PROBLEM – Please return every line below that contains the string "scene".

RECORD SET –
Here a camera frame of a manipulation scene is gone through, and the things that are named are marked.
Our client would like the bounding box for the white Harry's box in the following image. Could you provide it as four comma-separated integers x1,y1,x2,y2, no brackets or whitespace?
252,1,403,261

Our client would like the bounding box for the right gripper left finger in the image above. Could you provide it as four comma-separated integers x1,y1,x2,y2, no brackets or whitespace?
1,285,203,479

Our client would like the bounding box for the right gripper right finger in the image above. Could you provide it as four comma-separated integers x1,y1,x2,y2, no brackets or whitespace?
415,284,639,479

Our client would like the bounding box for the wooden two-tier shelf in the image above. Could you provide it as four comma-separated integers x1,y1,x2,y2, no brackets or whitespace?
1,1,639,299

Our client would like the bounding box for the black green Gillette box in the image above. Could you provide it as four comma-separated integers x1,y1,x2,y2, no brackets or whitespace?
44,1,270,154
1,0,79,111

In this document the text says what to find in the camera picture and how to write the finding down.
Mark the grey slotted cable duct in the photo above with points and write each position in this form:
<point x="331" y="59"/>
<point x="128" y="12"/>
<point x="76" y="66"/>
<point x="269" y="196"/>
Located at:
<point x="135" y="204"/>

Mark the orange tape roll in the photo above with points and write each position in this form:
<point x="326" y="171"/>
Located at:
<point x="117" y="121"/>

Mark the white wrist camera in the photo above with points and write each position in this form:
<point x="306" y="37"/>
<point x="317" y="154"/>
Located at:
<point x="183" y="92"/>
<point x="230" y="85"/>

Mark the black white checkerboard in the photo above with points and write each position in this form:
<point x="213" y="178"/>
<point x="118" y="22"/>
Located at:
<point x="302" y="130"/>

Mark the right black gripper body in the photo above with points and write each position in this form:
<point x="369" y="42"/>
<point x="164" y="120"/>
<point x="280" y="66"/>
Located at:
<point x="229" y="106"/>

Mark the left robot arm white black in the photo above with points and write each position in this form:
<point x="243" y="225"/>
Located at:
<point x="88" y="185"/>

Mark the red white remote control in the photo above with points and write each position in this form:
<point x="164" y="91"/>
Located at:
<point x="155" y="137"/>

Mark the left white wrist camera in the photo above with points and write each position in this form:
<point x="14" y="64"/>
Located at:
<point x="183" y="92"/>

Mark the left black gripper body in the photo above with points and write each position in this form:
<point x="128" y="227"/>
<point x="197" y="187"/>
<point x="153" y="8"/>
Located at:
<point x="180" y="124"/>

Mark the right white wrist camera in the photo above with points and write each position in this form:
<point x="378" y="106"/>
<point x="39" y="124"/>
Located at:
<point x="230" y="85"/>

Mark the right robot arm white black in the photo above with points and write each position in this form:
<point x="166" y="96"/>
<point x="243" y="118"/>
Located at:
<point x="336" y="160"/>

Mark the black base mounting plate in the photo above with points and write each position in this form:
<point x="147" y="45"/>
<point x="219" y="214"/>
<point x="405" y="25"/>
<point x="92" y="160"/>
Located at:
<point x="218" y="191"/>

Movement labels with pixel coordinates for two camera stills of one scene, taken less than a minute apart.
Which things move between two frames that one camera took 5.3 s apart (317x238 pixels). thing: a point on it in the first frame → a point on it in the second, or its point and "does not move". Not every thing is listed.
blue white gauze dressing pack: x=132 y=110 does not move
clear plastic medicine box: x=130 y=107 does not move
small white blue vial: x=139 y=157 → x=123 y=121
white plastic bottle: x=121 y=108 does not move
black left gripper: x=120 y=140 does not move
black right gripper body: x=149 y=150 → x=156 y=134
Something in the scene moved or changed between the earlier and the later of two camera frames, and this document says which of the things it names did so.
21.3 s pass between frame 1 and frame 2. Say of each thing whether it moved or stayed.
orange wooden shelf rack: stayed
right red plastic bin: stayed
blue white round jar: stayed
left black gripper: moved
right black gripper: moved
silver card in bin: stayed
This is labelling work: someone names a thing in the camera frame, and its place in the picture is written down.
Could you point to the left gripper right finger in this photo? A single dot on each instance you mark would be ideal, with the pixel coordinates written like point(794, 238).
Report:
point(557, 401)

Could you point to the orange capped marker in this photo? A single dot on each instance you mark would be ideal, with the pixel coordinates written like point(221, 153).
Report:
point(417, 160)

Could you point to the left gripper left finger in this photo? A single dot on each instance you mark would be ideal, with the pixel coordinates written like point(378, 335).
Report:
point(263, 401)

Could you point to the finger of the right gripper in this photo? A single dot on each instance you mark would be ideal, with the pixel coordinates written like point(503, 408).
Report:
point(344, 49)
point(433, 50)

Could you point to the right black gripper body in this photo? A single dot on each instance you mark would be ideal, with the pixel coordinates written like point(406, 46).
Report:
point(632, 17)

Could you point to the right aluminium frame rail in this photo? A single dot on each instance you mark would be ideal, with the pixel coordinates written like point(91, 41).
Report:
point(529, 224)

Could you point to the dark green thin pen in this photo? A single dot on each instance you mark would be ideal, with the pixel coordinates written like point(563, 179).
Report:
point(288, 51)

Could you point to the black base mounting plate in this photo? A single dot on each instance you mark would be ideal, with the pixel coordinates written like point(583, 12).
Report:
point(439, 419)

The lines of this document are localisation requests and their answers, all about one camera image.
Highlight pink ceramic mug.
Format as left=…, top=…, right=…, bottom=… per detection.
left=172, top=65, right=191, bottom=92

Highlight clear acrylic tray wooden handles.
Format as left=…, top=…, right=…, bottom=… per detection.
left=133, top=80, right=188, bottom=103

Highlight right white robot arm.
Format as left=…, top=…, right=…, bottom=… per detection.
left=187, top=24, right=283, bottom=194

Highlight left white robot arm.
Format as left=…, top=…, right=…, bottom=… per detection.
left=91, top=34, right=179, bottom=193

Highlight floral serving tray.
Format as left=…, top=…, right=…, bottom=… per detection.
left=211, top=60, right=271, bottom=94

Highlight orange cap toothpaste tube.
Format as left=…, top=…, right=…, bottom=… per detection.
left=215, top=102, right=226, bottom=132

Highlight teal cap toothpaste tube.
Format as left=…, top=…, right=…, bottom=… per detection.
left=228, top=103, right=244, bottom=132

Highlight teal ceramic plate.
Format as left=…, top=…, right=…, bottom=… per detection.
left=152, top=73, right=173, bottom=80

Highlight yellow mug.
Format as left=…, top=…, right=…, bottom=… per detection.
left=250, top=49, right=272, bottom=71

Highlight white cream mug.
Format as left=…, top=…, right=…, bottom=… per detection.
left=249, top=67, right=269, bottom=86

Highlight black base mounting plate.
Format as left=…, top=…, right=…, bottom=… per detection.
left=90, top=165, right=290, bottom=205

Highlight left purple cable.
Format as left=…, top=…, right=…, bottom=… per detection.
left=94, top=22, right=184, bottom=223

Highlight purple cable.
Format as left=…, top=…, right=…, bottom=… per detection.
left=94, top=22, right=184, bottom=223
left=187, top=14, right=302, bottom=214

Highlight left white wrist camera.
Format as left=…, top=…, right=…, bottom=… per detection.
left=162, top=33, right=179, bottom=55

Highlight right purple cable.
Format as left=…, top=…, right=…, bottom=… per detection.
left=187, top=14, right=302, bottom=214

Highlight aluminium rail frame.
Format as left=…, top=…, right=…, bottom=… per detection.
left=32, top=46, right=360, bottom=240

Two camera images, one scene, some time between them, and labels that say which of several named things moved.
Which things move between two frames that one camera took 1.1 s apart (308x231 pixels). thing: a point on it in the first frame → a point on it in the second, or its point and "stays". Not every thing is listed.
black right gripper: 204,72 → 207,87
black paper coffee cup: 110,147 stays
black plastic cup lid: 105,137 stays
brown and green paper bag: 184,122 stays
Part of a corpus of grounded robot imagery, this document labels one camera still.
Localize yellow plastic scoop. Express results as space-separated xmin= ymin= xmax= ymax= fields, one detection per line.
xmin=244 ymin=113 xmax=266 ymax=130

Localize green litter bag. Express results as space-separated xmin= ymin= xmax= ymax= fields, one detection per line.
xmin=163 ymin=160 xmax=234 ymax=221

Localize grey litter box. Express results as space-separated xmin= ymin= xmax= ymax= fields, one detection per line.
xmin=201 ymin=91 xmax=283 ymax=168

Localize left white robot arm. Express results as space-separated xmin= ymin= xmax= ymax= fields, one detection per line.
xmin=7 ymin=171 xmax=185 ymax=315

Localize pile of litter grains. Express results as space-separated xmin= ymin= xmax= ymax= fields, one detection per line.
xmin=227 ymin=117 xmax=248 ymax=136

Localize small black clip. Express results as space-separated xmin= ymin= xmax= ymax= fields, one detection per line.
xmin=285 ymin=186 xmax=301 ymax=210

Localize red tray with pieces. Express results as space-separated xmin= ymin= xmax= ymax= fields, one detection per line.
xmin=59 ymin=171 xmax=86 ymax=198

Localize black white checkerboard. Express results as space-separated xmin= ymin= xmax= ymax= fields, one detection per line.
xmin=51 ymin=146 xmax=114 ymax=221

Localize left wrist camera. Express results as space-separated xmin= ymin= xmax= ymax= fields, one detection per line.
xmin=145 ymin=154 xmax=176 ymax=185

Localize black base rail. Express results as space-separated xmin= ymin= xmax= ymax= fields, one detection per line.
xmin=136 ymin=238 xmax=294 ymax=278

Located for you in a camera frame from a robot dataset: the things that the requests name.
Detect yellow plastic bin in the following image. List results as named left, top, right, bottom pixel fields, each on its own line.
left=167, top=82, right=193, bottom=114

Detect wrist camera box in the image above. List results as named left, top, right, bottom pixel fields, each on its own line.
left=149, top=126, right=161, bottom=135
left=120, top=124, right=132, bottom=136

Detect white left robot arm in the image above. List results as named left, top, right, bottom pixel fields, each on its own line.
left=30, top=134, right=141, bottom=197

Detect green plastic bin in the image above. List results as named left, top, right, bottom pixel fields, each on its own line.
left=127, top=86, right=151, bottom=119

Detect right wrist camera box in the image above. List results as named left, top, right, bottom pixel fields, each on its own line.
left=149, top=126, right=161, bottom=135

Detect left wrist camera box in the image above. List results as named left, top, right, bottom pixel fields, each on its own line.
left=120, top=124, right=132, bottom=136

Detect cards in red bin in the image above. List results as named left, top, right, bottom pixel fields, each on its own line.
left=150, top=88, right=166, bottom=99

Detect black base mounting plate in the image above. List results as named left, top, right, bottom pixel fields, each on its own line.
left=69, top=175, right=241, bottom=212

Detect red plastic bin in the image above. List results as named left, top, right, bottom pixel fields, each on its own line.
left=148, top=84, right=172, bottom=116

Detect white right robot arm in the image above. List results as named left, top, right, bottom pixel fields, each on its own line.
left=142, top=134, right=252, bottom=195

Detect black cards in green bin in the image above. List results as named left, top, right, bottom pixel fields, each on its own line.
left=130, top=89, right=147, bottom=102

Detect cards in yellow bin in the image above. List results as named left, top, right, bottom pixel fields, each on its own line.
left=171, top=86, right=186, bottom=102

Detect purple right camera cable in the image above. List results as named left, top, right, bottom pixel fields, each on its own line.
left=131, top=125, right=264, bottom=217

SOLUTION –
Here a camera frame of a manipulation scene is gone through, and the things that are named are marked.
Movement labels with pixel coordinates for two camera stills of one scene, taken less than a minute apart.
Something in the scene moved or changed between the earlier and the later of two camera frames, and this document says which of the things it names did so.
Two camera images, one scene, some time between them, and labels that say which of several named things moved.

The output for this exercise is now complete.